Angels & Demons: Joseph Dias separates truth from lies in the book, joins the Catholic League in calling for boycott of the Catholic bashing film


Don't buy the book, don't go to the movie...
Don’t buy the book, don’t go to the movie…

Editors Note: The Catholic League (USA) and Catholic Secular Forum (India) have joined forces in calling for a ban of the Catholic-bashing Dan Brown flick Angels and Demons due out in May. In the article that follows, Joseph Dias, general secretary of CSF rips apart the lies found within Brown’s book of the same name – Angels and Demons. Particularly illuminating is the anti-Catholic eyewitness account of the film crew by Father Bernard O’Connor, a Canadian priest and an official with the Vatican’s Congregation for Eastern Churches who was in Rome last year, while director Ron Howard was shooting the movie. Geez, who knows, maybe Dan Brown, Tom Hanks and Opie Taylor are the Illuminati…  

By Joseph Dias

Dan Brown, the author of Da Vinci Code seems to have excelled in the art of Catholicism-bashing and he takes his anti-Catholic agenda further with the novel – Angels & Demons. Co-producer, Brian Grazer wants ‘Angels & Demons’ to be ‘less reverential’ than ‘The Da Vinci Code’, meaning more liberally anti-Catholic – which it is, if one goes by the book.

One would have no objection to the movie-makers, had they left real-life historical figures and the Catholic Church out of their web of cultic charm. However, this is not so and the film deals with historical persons and events, lying about them and demonizing the Catholic Church all through. The lies in the movie makes it difficult for one to separate fact from fiction and those not familiar with the history of the Catholic Church are bound to go away with a warped opinion about it.

The Story

The protagonist in both, Da Vinci Code and Angels & Demons is Harvard symbologist Robert Langdon. In Angels & Demons, (the movie based on the novel by the same name opens worldwide on 15, May 2009), Langdon is recruited by CERN (the European Organization for Nuclear Research) to investigate what happened to one of its top physicists: he was found dead with a mysterious symbol seared into his chest. It was the symbol of a secret society, long thought moribund, the Brotherhood of the Illuminati.
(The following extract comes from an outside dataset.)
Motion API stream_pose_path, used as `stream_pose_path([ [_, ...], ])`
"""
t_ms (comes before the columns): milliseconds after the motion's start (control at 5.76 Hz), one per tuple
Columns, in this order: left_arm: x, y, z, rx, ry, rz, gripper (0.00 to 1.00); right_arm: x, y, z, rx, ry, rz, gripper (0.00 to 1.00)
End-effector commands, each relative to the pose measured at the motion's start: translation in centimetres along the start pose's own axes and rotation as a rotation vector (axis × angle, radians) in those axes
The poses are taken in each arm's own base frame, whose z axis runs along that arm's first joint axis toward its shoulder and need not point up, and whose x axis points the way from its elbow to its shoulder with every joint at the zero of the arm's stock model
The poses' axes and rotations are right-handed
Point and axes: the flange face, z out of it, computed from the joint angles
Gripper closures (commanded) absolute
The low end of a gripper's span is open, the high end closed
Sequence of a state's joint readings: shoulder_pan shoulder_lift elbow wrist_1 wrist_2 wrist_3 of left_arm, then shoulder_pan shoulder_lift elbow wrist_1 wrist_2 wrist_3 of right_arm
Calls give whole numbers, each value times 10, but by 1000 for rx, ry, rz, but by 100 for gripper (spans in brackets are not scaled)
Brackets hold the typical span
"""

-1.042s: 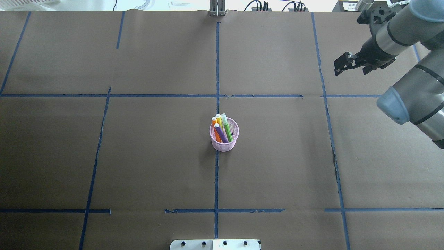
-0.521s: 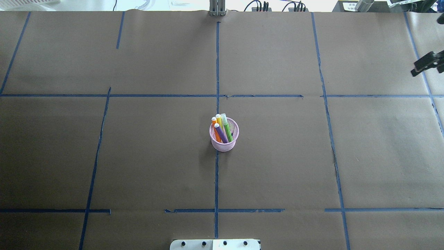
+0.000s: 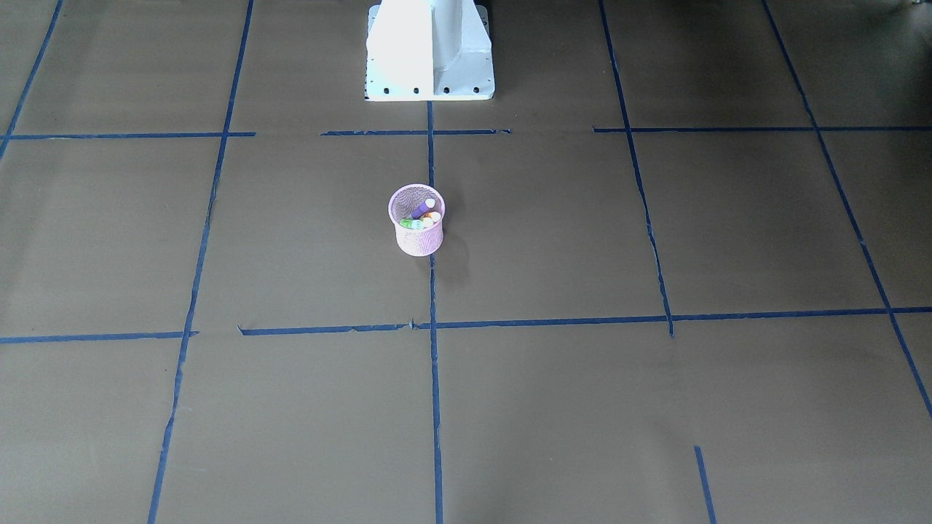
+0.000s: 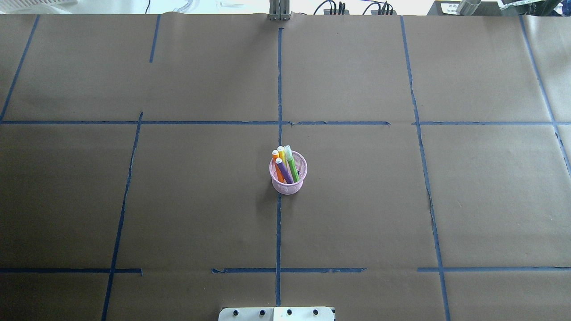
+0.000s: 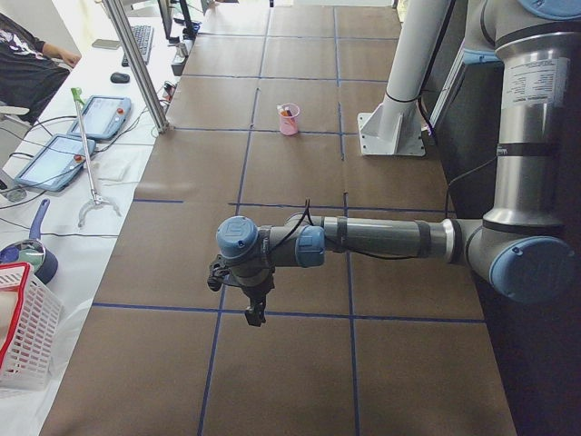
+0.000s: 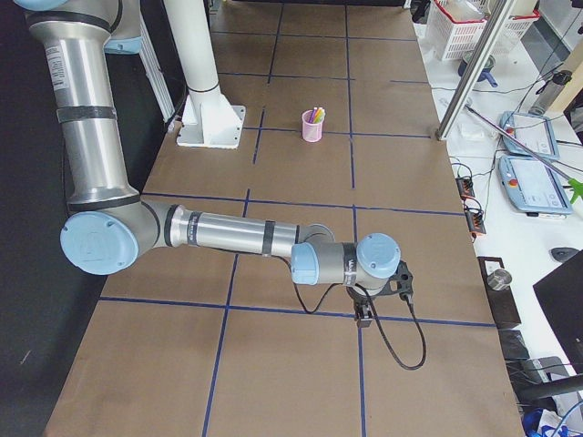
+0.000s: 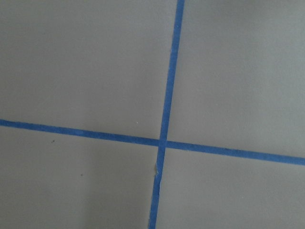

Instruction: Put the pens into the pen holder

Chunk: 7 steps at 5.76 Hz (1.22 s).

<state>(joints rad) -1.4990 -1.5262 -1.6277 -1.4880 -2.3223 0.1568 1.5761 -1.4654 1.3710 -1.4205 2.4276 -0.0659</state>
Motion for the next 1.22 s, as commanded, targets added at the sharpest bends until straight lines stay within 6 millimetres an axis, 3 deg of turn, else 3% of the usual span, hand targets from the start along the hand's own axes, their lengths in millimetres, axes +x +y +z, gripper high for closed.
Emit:
stream_pose_path([
  [0, 0, 1, 1, -1, 5, -1, 0, -16, 41, -22, 13, 13, 1, 0],
  [174, 0, 1, 1, -1, 5, -1, 0, -43, 69, -43, -4, 47, 10, 0],
  [347, -1, 1, 1, -2, 4, -2, 0, -48, 81, -51, -21, 101, 19, 0],
  [869, -2, 2, 3, -5, 4, -5, 0, -15, 97, -24, -81, 126, -8, 0],
  [1042, -2, 3, 3, -5, 6, -4, 0, -10, 94, -27, -86, 190, -18, 0],
])
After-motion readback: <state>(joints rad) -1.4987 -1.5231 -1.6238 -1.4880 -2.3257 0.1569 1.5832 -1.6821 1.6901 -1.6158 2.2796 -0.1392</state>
In time Langdon becomes convinced that the Illuminati have returned. According to Brown, the organization, which numbered Galileo among its members, was founded to assert the superiority of science over the irrationality of religion, especially Roman Catholicism. It now seeks revenge, having captured antimatter, a dangerous substance discovered by the scientist who was assassinated. Langdon’s mission is to stop the Illuminati before it blows up the Vatican with a time bomb procured from the antimatter.

What one finds objectionable 

* Priest & nun settle for artificial insemination: The depiction of a young priest who before he became pope fell in love with a nun. They wanted a child, but also wanted to remain chaste, so they settled for artificial insemination. 

* Distortion of facts concerning real-life: Brown’s deceit is that he intersperses real life characters, like Copernicus and Galileo; and real life organizations, like the Illuminati; and real life issues, like science and religion, to draw his own concocted conclusions, that are not borne out by historical facts and are blatant lies. 

* Wrongful portrayal of the Catholic Church: Dan Brown knows what the historical record says, and yet he deliberately misrepresents it. His willful distortion of the truth is done to smear the Catholic Church. He wants to show that the Catholic Church sees science as the enemy and will stop at nothing to get its way. 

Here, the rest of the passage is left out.